## [Your objective]
Could you output each line below exactly as it appears, excluding any pictures?

........

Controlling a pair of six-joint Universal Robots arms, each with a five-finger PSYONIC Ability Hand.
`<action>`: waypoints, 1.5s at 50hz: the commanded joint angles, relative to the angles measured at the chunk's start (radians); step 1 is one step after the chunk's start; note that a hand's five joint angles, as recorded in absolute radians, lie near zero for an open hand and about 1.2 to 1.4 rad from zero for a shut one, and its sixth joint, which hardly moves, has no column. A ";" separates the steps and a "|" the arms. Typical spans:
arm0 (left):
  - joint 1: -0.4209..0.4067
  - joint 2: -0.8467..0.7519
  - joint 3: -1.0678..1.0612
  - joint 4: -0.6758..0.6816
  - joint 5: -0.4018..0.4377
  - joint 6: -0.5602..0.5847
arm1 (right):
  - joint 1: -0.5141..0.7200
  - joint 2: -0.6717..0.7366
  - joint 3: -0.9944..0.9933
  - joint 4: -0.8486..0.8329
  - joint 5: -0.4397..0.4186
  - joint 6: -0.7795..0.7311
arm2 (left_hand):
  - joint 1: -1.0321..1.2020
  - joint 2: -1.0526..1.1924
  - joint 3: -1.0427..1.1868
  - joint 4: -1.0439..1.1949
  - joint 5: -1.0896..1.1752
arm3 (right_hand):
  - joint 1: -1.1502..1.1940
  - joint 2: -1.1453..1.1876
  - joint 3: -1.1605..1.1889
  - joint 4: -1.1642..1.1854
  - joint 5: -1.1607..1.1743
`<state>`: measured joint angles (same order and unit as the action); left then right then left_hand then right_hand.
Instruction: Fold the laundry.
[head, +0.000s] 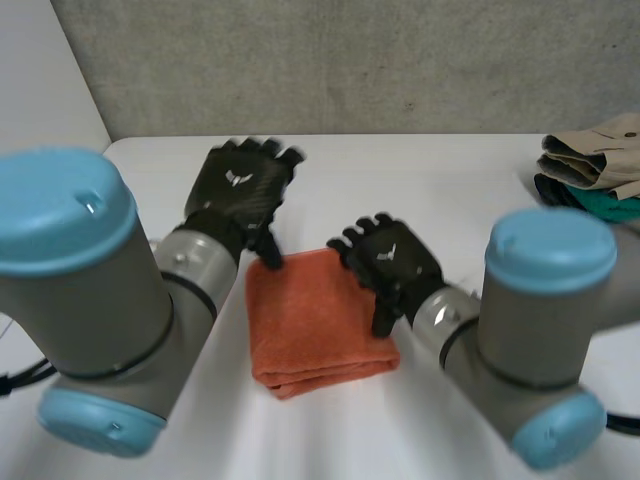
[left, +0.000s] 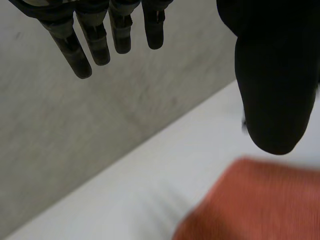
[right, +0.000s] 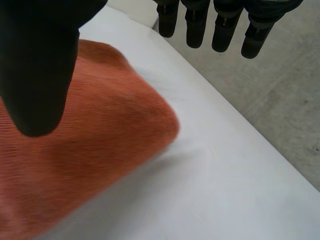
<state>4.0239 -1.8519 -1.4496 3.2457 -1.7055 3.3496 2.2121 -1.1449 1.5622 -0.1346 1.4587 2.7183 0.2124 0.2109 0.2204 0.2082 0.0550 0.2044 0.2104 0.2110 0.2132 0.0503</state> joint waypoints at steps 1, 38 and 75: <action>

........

## [Your response]
Controlling a pair of six-joint Universal Robots arms, each with a five-finger PSYONIC Ability Hand.
`<action>`: waypoints, 1.5s at 50hz: the commanded joint angles, relative to the angles measured at the chunk's start (radians); step 1 is one step after the chunk's start; note that a hand's five joint angles, as recorded in absolute radians, lie near zero for an open hand and about 1.2 to 1.4 rad from zero for a shut one, and its sixth joint, which hardly moves, has no column. A ";" separates the steps and a "|" the arms. Typical spans:
arm0 (left):
  - joint 1: -0.4209..0.4067
  - joint 2: -0.8467..0.7519
  - joint 3: -1.0678..1.0612
  - joint 4: -0.6758..0.6816
  - joint 5: -0.4018..0.4377
  - joint 6: -0.5602..0.5847
arm1 (right):
  - joint 1: -0.5141..0.7200
  - joint 2: -0.6717..0.7366
  - joint 3: -0.9944..0.9933
  - joint 4: -0.8486..0.8329
  - joint 5: -0.4397..0.4186
  - joint 6: -0.7795..0.7311
arm2 (left_hand):
  - joint 1: -1.0321..1.2020
  - joint 2: -1.0526..1.1924
  - joint 3: -1.0427..1.1868
  - joint 4: -1.0439..1.1949
  - joint 5: -1.0896..1.1752
arm3 (right_hand):
  - joint 1: -1.1502..1.1940
  - joint 2: -1.1453..1.1876
  - joint 3: -1.1605..1.1889
  - joint 4: -1.1642..1.1854
  - joint 5: -1.1607..1.1743
`<state>`: measured joint angles (same order and unit as the action); left then right then left_hand then right_hand.
Instruction: Fold the laundry.
[head, +0.000s] 
[left, +0.000s] 
[right, +0.000s] 
<state>4.0239 -1.8519 -1.4496 3.2457 -1.7055 3.3496 2.2121 -1.1449 1.5622 -0.1346 1.4587 2.7183 0.2124 0.2109 0.2204 0.2082 0.0550 0.2044 0.2104 0.2110 0.2132 0.0503</state> joint waypoints at steps 1, 38 and 75: <action>

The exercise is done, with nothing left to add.